There are 3 concertos for baryton known but which have been lost or have doubtful authenticity.
- Concerto for baryton in D, Hob. XIII:1 (before 1770)
- Concerto for baryton in D, Hob. XIII:2 (before 1770)
- Concerto for 2 barytons in D, Hob. XIII:3 (before 1770)

==For harpsichord, organ or piano==

- Keyboard Concerto No. 1 in C, Hob. XVIII:1 (1756)
- Keyboard Concerto No. 2 in D, Hob. XVIII:2 (1767)
- Keyboard Concerto No. 3 in F, Hob. XVIII:3 (1765)
- Keyboard Concerto No. 4 in G, Hob. XVIII:4 (1770)
- Keyboard Concerto No. 5 in C, Hob. XVIII:5 (uncertain authenticity, perhaps to be attributed to Georg Christoph Wagenseil, 1763)
- Keyboard and Violin Concerto No. 6 in F (Double Concerto), Hob. XVIII:6 (1766)
- Keyboard Concerto No. 7 in F, Hob. XVIII:7 (exists with a different slow movement as the piano trio Hob. XV:40; uncertain authenticity, perhaps to be attributed to Georg Christoph Wagenseil, 1766)
- Keyboard Concerto No. 8 in C, Hob. XVIII:8 (uncertain authenticity, perhaps to be attributed to Leopold Hofmann, 1766)
- Keyboard Concerto No. 9 in G, Hob. XVIII:9 (uncertain authenticity, 1767)
- Keyboard Concerto No. 10 in C, Hob. XVIII:10 (1771)
- Keyboard Concerto No. 11 in D, Hob. XVIII:11 (1782)
- Keyboard Concerto in E flat, Hob. XVIII:Es1 (doubtful authenticity)
- Keyboard Concerto in F, Hob. XVIII:F1 (spurious authenticity, written by Georg Joseph Vogler)
- Keyboard Concerto in F, Hob. XVIII:F2 (doubtful authenticity)
- Keyboard Concerto in F, Hob. XVIII:F3 (doubtful authenticity, perhaps to be attributed to Johann Georg Lang)
- Keyboard Concerto in G, Hob. XVIII:G1 (doubtful authenticity)
- Concerto for Two Keyboards in G, Hob. XVIII:G2 (doubtful authenticity)

On the above list, where as noted Nos. 5, 7, 8, 9 are doubtful, only Nos. 3, 4, and 11 are considered confirmed as genuine.

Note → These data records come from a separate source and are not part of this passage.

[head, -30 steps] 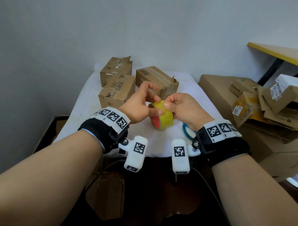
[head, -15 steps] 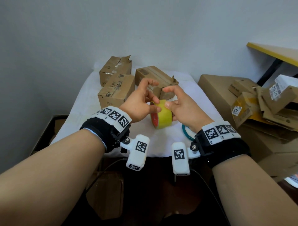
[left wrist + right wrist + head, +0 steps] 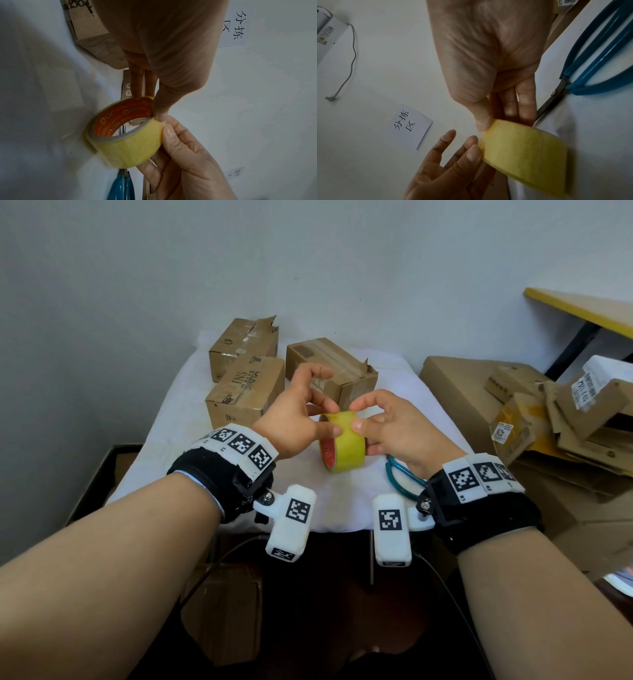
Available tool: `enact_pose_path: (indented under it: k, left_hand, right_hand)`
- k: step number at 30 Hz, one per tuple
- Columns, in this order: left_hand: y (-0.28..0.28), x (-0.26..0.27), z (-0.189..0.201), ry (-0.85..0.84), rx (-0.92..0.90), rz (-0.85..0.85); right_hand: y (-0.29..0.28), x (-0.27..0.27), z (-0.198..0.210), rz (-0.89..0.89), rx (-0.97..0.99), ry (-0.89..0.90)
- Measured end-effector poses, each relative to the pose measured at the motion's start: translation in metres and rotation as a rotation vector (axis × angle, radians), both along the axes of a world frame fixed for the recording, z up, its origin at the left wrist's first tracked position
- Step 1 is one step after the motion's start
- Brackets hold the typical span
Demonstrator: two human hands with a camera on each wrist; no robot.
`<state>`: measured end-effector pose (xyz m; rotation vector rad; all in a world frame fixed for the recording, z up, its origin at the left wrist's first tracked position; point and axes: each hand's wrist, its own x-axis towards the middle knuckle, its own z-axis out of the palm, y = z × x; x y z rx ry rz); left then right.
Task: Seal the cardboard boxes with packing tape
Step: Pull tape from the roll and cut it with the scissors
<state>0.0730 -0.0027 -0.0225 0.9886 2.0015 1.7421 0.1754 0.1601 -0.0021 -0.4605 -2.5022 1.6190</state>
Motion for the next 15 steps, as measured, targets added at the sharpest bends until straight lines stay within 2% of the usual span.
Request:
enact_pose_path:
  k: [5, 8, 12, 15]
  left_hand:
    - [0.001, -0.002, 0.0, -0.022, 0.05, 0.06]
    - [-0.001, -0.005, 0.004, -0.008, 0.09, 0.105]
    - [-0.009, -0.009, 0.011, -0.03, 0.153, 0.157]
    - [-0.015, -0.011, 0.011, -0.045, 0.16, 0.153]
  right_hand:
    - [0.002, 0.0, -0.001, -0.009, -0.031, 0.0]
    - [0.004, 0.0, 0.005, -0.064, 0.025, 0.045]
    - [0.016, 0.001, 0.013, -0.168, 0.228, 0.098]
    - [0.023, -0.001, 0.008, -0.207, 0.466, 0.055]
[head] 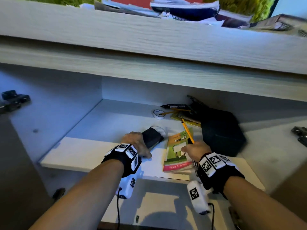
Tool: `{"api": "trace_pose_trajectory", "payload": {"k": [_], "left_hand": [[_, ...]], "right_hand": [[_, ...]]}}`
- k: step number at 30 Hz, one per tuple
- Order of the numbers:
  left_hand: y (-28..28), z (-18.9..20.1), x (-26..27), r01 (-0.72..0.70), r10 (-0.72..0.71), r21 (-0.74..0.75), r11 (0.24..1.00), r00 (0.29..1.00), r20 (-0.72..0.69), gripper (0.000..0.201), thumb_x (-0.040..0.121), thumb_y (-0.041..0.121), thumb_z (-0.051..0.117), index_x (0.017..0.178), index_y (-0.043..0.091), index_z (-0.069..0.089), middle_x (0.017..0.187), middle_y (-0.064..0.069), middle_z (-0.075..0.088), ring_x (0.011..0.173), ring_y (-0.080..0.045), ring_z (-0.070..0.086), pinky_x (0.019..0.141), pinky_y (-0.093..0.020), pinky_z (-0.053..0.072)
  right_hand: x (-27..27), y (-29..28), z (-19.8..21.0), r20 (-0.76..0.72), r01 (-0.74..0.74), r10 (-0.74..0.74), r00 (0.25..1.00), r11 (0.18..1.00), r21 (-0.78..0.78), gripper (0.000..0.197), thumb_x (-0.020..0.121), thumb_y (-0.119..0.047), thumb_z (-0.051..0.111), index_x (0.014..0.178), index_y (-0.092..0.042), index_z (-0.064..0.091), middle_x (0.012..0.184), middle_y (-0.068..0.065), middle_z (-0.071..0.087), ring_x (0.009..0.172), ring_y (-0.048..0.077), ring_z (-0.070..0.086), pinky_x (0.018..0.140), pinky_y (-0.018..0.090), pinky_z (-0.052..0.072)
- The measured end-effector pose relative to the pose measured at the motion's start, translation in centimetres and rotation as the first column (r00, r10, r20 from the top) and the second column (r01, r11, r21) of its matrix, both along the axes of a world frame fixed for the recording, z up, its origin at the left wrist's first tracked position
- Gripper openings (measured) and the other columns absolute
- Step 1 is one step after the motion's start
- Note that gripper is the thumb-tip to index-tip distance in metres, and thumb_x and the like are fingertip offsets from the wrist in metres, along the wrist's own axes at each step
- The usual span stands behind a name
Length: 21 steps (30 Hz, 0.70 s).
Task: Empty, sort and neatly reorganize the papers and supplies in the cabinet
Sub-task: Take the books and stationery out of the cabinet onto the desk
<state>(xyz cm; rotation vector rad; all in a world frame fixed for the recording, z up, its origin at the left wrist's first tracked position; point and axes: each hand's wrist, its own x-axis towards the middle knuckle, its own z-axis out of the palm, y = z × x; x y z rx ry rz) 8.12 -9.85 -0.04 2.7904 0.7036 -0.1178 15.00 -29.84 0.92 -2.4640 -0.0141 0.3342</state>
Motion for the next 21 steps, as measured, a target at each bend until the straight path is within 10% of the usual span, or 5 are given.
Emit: {"api": "trace_pose_trajectory", "payload": {"k": [21], "left_hand": [[-1.1, 5.4, -3.6, 0.175, -0.202, 0.161, 0.971, 0.964, 0.173, 0.06, 0.051, 0.048, 0.083, 0.093, 0.016, 0.053, 0.087, 0.002, 0.061, 0.074, -0.021, 0.059, 0.058, -0.025, 0.041]], "right_hand": [[-5.6, -3.9, 4.9, 0.479, -0.065, 0.226, 0.849, 0.942, -0.33, 0.029, 0.089, -0.046, 0.056, 0.104, -0.022, 0.06, 0.094, 0.002, 0.064, 0.085, 0.024, 0.063, 0.077, 0.037, 0.054]]}}
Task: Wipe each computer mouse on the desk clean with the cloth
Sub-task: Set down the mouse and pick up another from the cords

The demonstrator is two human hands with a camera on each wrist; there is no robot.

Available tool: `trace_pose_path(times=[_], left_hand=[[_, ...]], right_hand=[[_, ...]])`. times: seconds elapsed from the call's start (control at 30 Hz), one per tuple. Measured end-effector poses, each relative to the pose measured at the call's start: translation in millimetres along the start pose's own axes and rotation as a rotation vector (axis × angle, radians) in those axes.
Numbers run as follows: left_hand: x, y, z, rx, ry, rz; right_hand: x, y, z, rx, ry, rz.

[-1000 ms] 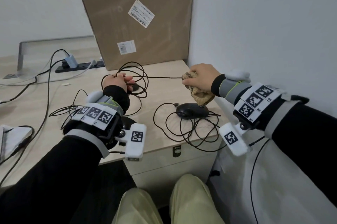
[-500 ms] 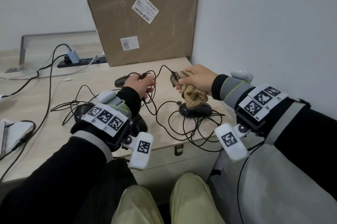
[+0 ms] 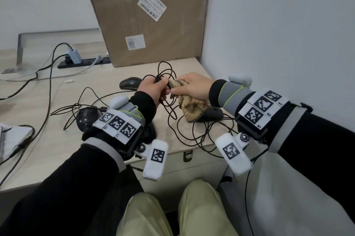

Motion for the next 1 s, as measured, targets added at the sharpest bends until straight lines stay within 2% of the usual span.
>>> trace_pose_path(times=[0.13,0.23,0.33,0.53,0.7,0.83,1.0], left_hand=[[0,4,0,-0.049,-0.034,0.002],[1,10,0,-0.092,-0.007,0.037],[1,12,-1,-0.081,0.000,0.016],[1,22,-1,-0.053,0.001,-0.005],[0,44,10,-0.019,0.018,-0.117],[-13,61,22,0.021,-0.013,-0.191],[-38,75,44,0.072,-0.024,-0.233]], right_hand=[[2,6,6,-0.027,0.079,0.113],[5,5,7,-0.021,0.118,0.077],[14,1,5,0.013,0.176,0.004],[32,-4,-4,0.049,0.255,0.042],[79,6,-14,-0.008,0.563,0.203],[98,15,-15,-0.058,0.572,0.256],[109,20,-12,-0.045,0.618,0.260]])
Point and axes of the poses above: each hand's wrist, its own z-axis towards the middle knuckle, its own x-axis out of the back of the hand, y = z × x, the point moved 6 cm from there along z, towards the middle knuckle, and after that the axes turned 7 degrees about z, right-handed, at the moved point
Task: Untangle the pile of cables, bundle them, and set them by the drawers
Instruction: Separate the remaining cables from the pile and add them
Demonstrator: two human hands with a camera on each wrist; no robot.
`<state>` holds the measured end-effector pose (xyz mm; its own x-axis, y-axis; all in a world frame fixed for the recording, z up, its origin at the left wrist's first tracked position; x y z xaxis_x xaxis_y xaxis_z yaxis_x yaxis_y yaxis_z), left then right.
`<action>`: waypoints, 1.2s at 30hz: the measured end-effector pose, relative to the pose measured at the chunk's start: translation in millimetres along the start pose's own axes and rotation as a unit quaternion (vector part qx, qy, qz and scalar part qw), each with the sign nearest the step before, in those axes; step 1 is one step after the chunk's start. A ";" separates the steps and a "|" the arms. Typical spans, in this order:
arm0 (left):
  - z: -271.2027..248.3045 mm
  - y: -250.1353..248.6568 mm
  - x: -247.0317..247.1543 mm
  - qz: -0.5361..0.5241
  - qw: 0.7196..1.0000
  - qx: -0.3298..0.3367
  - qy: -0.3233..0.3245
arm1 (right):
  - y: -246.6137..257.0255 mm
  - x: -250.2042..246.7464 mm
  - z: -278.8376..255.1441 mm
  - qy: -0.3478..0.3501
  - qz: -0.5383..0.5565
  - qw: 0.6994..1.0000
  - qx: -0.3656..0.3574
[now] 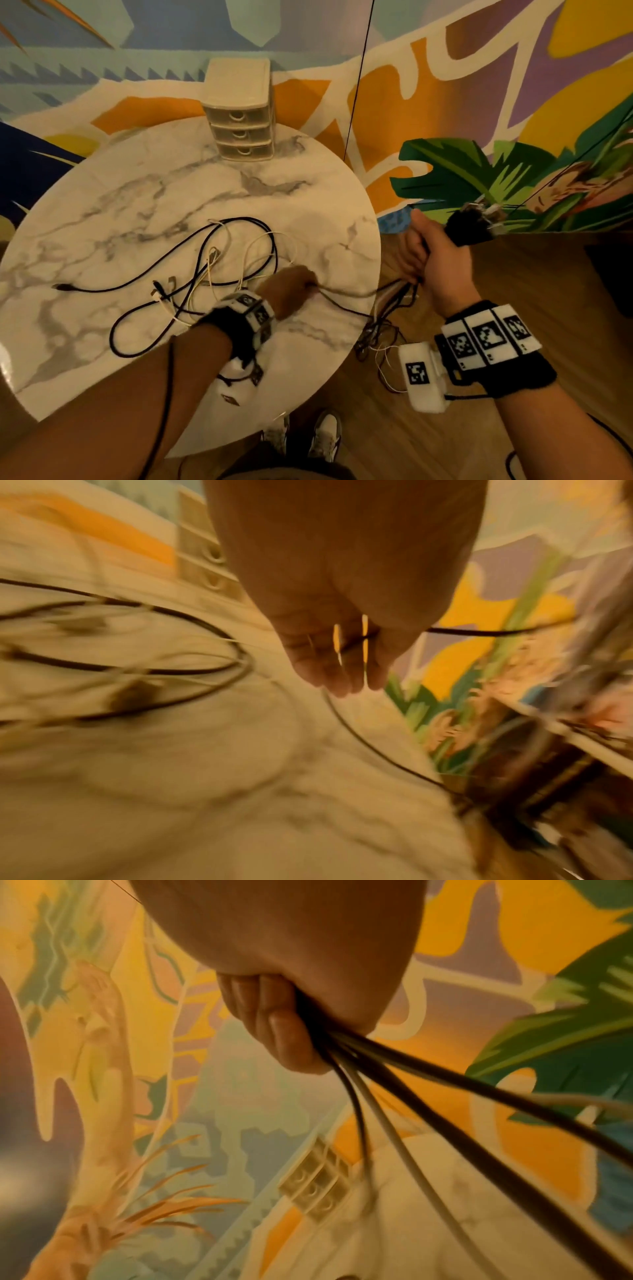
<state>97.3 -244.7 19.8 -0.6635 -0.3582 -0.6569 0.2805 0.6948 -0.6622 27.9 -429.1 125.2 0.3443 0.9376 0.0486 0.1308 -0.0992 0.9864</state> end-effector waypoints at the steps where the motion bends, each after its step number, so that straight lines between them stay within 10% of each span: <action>1: 1.3 15.6 -12.6 0.011 0.999 -0.027 -0.038 | 0.6 -12.4 -2.0 -0.022 -0.017 1.000 -0.004; 9: 12.9 -56.8 -8.7 -0.388 0.915 -0.032 -0.103 | 0.1 -61.2 -17.0 -0.141 -0.111 0.983 -0.028; 13: 9.5 -91.1 62.7 0.002 0.996 0.082 0.031 | 6.7 -86.8 -26.8 -0.155 -0.101 0.982 -0.035; 18: 11.9 -58.8 127.5 0.233 0.946 0.007 0.227 | 6.5 -102.7 -53.6 -0.163 -0.027 0.985 -0.043; 22: 17.6 -131.1 96.4 -0.044 0.981 0.171 0.080 | 4.6 -106.6 -65.3 -0.151 -0.096 0.983 -0.051; 25: 7.5 -188.0 72.6 -0.263 0.915 0.300 0.055 | 15.9 -101.4 -69.0 -0.142 -0.148 0.973 -0.105; 28: -2.6 -219.7 76.0 -0.305 0.903 0.263 0.150 | 25.6 -102.7 -67.8 -0.149 -0.144 0.973 -0.100; 36: -5.7 -257.4 72.1 -0.469 0.848 0.190 0.160 | 41.8 -110.6 -63.8 -0.157 -0.188 0.964 -0.101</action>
<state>-26.7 -445.8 144.9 -0.8551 -0.4127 0.3139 -0.3118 -0.0744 -0.9472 -64.0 -515.6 171.1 0.5768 0.7443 -0.3365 0.1279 0.3246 0.9372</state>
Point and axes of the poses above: each hand's wrist, its own z-axis towards the middle knuckle, its own x-axis out of the palm, y = z × x, the point moved 4 cm from there along z, towards the middle knuckle, and after that the axes turned 11 degrees about -z, right-handed, at the moved point
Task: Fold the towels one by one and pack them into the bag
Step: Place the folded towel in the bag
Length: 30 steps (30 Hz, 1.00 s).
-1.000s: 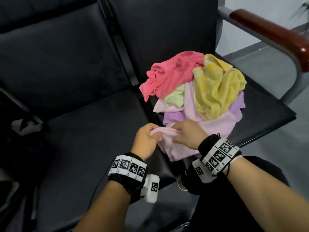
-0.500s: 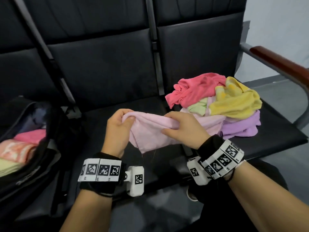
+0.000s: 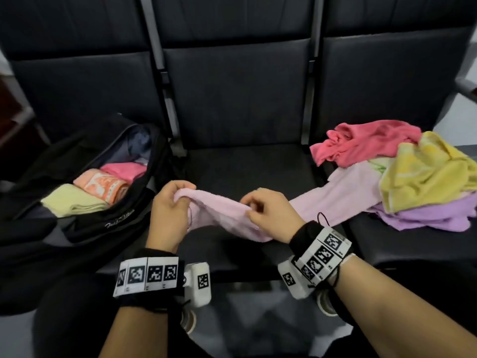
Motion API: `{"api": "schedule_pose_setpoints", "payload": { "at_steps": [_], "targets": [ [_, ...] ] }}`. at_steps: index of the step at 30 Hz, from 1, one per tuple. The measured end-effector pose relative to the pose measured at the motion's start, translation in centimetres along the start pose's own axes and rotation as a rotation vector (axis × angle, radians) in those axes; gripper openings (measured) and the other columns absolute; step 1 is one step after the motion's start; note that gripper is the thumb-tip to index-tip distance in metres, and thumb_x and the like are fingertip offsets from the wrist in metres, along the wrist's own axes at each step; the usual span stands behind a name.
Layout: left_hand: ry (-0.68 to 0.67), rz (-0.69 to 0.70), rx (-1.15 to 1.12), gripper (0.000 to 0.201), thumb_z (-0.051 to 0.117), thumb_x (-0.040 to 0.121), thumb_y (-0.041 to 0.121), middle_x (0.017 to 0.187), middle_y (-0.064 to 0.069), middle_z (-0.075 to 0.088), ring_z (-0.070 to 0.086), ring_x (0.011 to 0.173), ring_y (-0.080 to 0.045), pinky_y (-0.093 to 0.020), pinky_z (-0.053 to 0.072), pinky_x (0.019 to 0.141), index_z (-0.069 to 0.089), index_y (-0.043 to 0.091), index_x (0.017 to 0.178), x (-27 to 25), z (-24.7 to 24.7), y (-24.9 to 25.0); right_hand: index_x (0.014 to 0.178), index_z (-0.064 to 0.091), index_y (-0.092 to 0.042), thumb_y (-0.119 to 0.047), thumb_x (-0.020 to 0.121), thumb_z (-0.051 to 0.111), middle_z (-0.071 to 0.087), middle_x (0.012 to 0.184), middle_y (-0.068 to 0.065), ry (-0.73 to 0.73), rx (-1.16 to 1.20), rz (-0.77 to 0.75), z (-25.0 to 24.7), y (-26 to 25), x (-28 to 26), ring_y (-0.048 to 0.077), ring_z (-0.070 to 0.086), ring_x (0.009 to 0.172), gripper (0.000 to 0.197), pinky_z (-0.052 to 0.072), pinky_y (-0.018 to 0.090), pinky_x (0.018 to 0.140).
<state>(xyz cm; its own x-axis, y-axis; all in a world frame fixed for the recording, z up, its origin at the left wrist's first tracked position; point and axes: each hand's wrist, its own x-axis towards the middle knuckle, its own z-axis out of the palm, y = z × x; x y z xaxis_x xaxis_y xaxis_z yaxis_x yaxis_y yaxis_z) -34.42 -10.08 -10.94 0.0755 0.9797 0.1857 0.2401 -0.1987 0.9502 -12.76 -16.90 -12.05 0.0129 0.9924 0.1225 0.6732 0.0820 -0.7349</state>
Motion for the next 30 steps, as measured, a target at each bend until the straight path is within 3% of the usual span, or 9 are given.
{"api": "schedule_pose_setpoints", "payload": {
  "at_steps": [3,6,9,13,16,20,23,26,30],
  "targets": [
    [-0.049,-0.062,0.051,0.029,0.048,0.084,-0.013,0.092,-0.01,0.069,0.063,0.081,-0.017,-0.026,0.05,0.071,0.067,0.007,0.093,-0.6,-0.4,-2.4,0.08,0.065,-0.024,-0.011,0.084,0.067,0.059,0.079,-0.003,-0.056,-0.049,0.043,1.0,1.4,-0.5,0.013,0.056,0.074,0.014,0.042,0.025,0.073],
    [-0.096,-0.083,0.065,0.031,0.05,0.082,-0.012,0.09,-0.009,0.07,0.065,0.073,-0.011,-0.019,0.051,0.062,0.069,0.013,0.084,-1.1,0.2,-4.0,0.08,0.062,-0.024,-0.01,0.085,0.067,0.055,0.077,-0.006,0.0,-0.056,0.054,1.2,2.6,-1.1,0.012,0.053,0.074,0.015,0.043,0.026,0.072],
    [-0.175,-0.028,0.111,0.039,0.052,0.076,-0.017,0.086,-0.003,0.07,0.068,0.077,-0.015,-0.017,0.052,0.068,0.069,0.018,0.072,-1.3,0.8,-4.6,0.08,0.065,-0.02,-0.007,0.082,0.066,0.056,0.076,-0.005,0.019,-0.08,0.071,1.0,4.2,-1.9,0.014,0.053,0.074,0.013,0.046,0.031,0.074],
    [-0.408,-0.125,0.251,0.045,0.051,0.07,-0.019,0.091,-0.004,0.074,0.069,0.093,-0.022,-0.03,0.052,0.087,0.072,0.021,0.075,-1.1,1.2,-6.0,0.09,0.074,-0.021,-0.028,0.082,0.074,0.063,0.09,-0.002,-0.398,-0.243,0.153,1.7,5.9,-3.2,0.015,0.06,0.085,0.011,0.049,0.031,0.081],
    [-0.514,-0.302,0.364,0.029,0.061,0.073,0.001,0.093,0.002,0.074,0.069,0.095,-0.017,-0.027,0.053,0.084,0.073,0.023,0.088,-0.6,1.7,-7.4,0.093,0.075,-0.019,-0.028,0.085,0.07,0.064,0.098,-0.001,-0.411,-0.237,0.179,2.7,6.6,-3.2,0.015,0.061,0.09,0.013,0.049,0.033,0.088],
    [-0.443,-0.365,0.503,0.024,0.067,0.084,0.013,0.108,0.003,0.069,0.064,0.106,-0.017,-0.027,0.049,0.089,0.068,0.022,0.106,0.0,2.9,-9.3,0.107,0.071,-0.015,-0.013,0.087,0.063,0.06,0.117,0.002,-0.287,-0.234,0.128,3.9,6.8,-1.3,0.02,0.057,0.107,0.021,0.042,0.033,0.1],
    [-0.453,-0.364,0.518,0.044,0.072,0.085,0.016,0.116,-0.004,0.066,0.062,0.11,-0.021,-0.026,0.045,0.091,0.061,0.015,0.127,0.0,4.0,-10.3,0.125,0.065,-0.016,-0.012,0.091,0.058,0.047,0.144,0.003,-0.396,-0.263,0.144,5.2,6.9,-0.1,0.023,0.047,0.128,0.035,0.035,0.033,0.11],
    [-0.513,-0.356,0.511,0.042,0.075,0.082,0.02,0.105,0.002,0.068,0.064,0.102,-0.019,-0.026,0.049,0.085,0.063,0.019,0.122,-0.4,4.7,-11.2,0.135,0.06,-0.023,-0.019,0.095,0.055,0.041,0.15,0.001,-0.514,-0.336,0.154,6.5,7.3,0.1,0.027,0.041,0.131,0.041,0.032,0.036,0.112],
    [-0.497,-0.37,0.492,0.03,0.077,0.079,0.021,0.091,0.007,0.069,0.067,0.093,-0.018,-0.029,0.054,0.082,0.067,0.022,0.107,-0.6,4.8,-11.7,0.134,0.06,-0.029,-0.023,0.095,0.054,0.046,0.136,-0.003,-0.476,-0.353,0.174,7.0,7.8,-0.1,0.023,0.043,0.122,0.04,0.038,0.036,0.105]
  ]
}}
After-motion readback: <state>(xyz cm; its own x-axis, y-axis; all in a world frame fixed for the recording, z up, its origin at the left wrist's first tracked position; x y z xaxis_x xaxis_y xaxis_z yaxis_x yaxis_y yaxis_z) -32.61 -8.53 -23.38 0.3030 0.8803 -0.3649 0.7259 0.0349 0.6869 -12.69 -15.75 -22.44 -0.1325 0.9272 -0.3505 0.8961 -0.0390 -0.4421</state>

Two works often identified and even published as piano concertos by Haydn, and commonly taught to younger piano students, are actually Divertimenti, grouped in Hob. XIV. Specifically, they are Hob. XIV:3 (the "Little Concerto" in C major), and Hob. XIV:4 (another "concerto" in C major). However, another work of similar technical difficulty that is also identified and published as a concerto is the Concerto in F, Hob. XVIII:F1.